Qui il parallelismo con Expedition 33 diventa ancora più evidente. Anche lì, il tempo, la perdita, l’ineluttabilità sono temi centrali, integrati nel worldbuilding e nella narrazione. Un remake di FFVIII potrebbe riprendere quell’intuizione e trasformarla in un asse portante del racconto, senza bisogno di stravolgere la trama, ma semplicemente dandole peso.
Square Enix oggi sembra ossessionata dall’idea che solo le super-produzioni possano giustificare l’esistenza di un remake. Ma Clair Obscur: Expedition 33 dimostra l’esatto contrario. Dimostra che una visione chiara vale più di un budget infinito. Dimostra che l’identità estetica e narrativa può essere più forte del marketing.
Ma anche a livello di gameplay la strada imboccata da Sandfall sarebbe quella giusta, forse addirittura inevitabile, se l’obiettivo fosse davvero quello di rispettare Final Fantasy VIII senza snaturarlo. Il ritorno ai turni non come strizzata d’occhio al passato, ma come scelta di design lucida, consapevole, perfettamente coerente con il tipo di esperienza che questo capitolo ha sempre voluto offrire.
Un combat system chiaro, scandito da ritmi precisi, in cui il giocatore non è costretto a reagire freneticamente a stimoli continui, ma può osservare, pianificare, prendere decisioni. Vecchio dentro, sì, ma moderno nel modo in cui comunica, nel modo in cui integra animazioni fluide, interfacce pulite, feedback immediati.
Sandfall ha preso una struttura classica e l’ha resa viva, dinamica, visivamente appagante, senza trasformarla in un action travestito da JRPG. Ogni scelta ha un peso, ogni errore è responsabilità del giocatore. È un tipo di combattimento che restituisce controllo, e con esso fiducia.
E Final Fantasy VIII, più di molti altri capitoli della saga, nasce proprio su questo tipo di controllo. Il suo sistema di Junction, per quanto ai tempi controverso, era un invito costante alla pianificazione, alla gestione, alla comprensione profonda delle meccaniche. Trasformarlo oggi in un action puro significherebbe perdere quella dimensione strategica che ne costituiva l’ossatura, riducendo tutto a una spettacolarizzazione che non gli appartiene.
Liberi Fatali
Final Fantasy VIII potrebbe essere il progetto perfetto per dimostrarlo anche all’interno della saga. Un remake che non cerchi di replicare il successo del sette, ma che rivendichi la propria diversità. Un gioco che accetti di essere più lento, più malinconico, più riflessivo. Un Final Fantasy che non urla, ma guarda negli occhi il giocatore e gli chiede di fermarsi un attimo.

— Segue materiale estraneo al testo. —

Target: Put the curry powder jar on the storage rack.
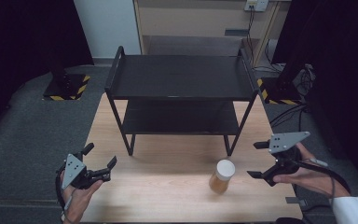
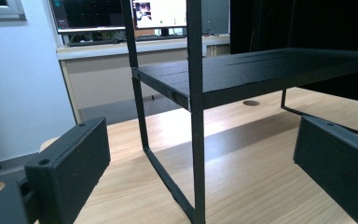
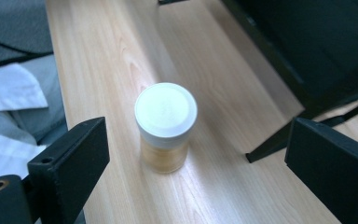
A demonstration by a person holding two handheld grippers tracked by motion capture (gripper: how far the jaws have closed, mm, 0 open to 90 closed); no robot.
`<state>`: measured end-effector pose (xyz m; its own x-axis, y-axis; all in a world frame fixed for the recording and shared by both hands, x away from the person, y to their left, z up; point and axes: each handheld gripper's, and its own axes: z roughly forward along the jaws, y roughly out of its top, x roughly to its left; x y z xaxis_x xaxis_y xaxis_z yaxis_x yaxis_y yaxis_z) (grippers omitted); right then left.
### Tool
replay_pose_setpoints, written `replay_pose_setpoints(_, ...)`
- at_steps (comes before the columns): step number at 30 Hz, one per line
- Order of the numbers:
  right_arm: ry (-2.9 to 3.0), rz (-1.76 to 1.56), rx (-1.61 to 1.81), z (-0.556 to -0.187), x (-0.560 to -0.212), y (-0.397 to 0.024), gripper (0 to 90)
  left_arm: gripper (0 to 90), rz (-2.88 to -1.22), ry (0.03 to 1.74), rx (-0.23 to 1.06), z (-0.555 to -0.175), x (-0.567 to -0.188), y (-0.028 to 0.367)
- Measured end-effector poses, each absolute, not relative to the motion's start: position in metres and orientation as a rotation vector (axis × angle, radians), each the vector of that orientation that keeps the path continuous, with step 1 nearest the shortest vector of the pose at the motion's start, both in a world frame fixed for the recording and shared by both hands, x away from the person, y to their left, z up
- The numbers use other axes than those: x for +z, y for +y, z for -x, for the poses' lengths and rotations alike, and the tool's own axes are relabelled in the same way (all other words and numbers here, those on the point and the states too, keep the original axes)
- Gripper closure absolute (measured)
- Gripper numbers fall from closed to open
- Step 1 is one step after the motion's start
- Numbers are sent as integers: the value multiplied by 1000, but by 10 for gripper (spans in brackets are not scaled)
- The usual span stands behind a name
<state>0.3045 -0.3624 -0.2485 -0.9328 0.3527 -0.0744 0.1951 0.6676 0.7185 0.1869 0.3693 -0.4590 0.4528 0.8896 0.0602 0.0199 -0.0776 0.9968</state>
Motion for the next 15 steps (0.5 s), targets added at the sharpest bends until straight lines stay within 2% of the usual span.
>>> replay_pose_setpoints(15, 2810, -324, 1104, -339, -278, -333, 80, 28, -1488, 847, 887, -186, -458, 370)
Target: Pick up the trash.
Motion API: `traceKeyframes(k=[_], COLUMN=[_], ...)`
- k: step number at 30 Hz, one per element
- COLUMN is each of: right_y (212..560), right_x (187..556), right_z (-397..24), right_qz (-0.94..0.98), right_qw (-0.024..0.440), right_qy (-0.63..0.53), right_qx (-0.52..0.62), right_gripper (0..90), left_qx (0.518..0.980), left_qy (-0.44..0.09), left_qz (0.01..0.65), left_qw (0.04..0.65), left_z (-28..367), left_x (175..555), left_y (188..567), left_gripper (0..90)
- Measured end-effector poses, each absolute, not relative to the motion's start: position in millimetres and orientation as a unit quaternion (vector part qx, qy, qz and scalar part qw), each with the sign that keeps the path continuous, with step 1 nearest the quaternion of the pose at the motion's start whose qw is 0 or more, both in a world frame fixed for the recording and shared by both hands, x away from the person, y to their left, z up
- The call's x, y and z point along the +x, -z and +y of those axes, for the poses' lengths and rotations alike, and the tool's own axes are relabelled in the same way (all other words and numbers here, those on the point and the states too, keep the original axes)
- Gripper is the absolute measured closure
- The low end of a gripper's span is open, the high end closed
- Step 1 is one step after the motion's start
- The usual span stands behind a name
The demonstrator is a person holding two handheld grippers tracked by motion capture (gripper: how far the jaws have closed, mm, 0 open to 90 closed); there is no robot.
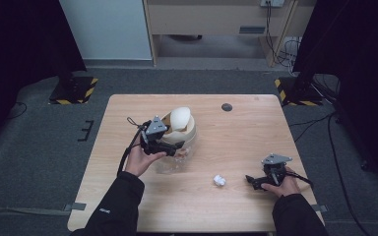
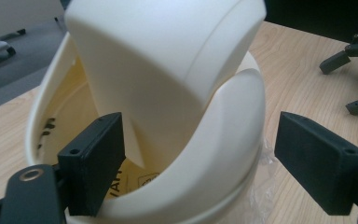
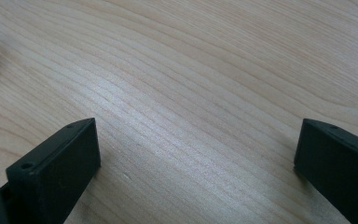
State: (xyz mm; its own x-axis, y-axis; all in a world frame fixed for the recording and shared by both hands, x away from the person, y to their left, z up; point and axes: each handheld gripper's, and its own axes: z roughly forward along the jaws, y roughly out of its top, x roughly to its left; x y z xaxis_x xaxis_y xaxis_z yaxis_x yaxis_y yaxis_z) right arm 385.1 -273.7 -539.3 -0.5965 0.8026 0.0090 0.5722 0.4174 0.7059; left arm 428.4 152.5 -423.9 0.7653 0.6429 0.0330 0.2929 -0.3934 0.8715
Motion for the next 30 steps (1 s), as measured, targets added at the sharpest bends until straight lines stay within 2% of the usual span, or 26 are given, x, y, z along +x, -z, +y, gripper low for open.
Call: traceKeyframes(k=[8, 15, 21, 30], right_y=[539.4, 539.3, 539.3, 539.3], right_x=[385.1, 384.8, 384.5, 384.5], right_z=[-273.6, -273.5, -273.6, -273.6], right_qz=[0.825, 0.825, 0.825, 0.825], right_qw=[0.168, 0.167, 0.167, 0.167], right_qy=[-0.343, -0.343, -0.343, -0.343], right_qx=[0.417, 0.417, 0.416, 0.416], right_gripper=[0.5, 0.5, 0.6, 0.5], left_qx=[0.782, 0.771, 0.784, 0.811], left_qy=[-0.212, -0.206, -0.189, -0.168], left_qz=[0.312, 0.321, 0.313, 0.283], left_qw=[0.496, 0.510, 0.502, 0.484], left_z=[178.8, 190.3, 183.8, 151.7], left_x=[399.5, 370.6, 353.9, 343.1], left_y=[410.7, 416.2, 430.3, 449.7], left_gripper=[16.9, 16.9, 17.4, 18.9])
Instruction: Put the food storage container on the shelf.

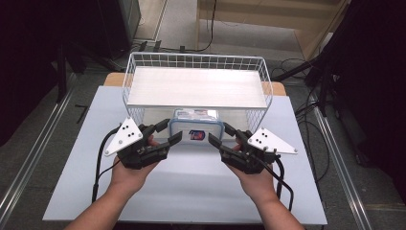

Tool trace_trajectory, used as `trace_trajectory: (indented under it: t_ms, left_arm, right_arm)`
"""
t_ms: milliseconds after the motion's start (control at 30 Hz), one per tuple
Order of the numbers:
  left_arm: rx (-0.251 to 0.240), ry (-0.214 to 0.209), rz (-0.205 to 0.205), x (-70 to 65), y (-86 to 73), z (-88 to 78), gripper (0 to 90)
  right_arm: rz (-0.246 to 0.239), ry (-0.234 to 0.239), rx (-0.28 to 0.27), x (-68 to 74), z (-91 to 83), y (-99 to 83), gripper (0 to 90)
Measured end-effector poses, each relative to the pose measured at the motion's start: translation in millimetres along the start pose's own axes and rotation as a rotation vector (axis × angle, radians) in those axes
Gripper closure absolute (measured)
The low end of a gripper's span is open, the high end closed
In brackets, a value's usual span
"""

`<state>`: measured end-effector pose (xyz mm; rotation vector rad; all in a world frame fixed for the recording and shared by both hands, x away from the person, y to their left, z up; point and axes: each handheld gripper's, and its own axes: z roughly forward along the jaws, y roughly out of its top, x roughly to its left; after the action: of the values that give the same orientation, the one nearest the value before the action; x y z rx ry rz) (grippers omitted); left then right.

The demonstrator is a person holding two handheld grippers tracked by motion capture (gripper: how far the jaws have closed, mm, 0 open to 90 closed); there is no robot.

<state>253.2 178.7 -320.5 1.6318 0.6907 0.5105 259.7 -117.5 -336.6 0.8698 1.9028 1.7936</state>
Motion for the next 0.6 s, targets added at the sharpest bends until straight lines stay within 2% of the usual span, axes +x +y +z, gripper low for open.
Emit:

Forse Square Enix non è pronta. Forse ha paura di un remake che non possa essere venduto come evento globale. Ma se c’è un capitolo che merita un trattamento autoriale, misurato, profondamente rispettoso, quello è Final Fantasy VIII.
Perché, come Clair Obscur: Expedition 33 insegna, il futuro del JRPG non passa necessariamente dal clamore. A volte passa dal coraggio di restare fedeli a ciò che si è sempre stati. Anche quando nessuno lo capiva davvero.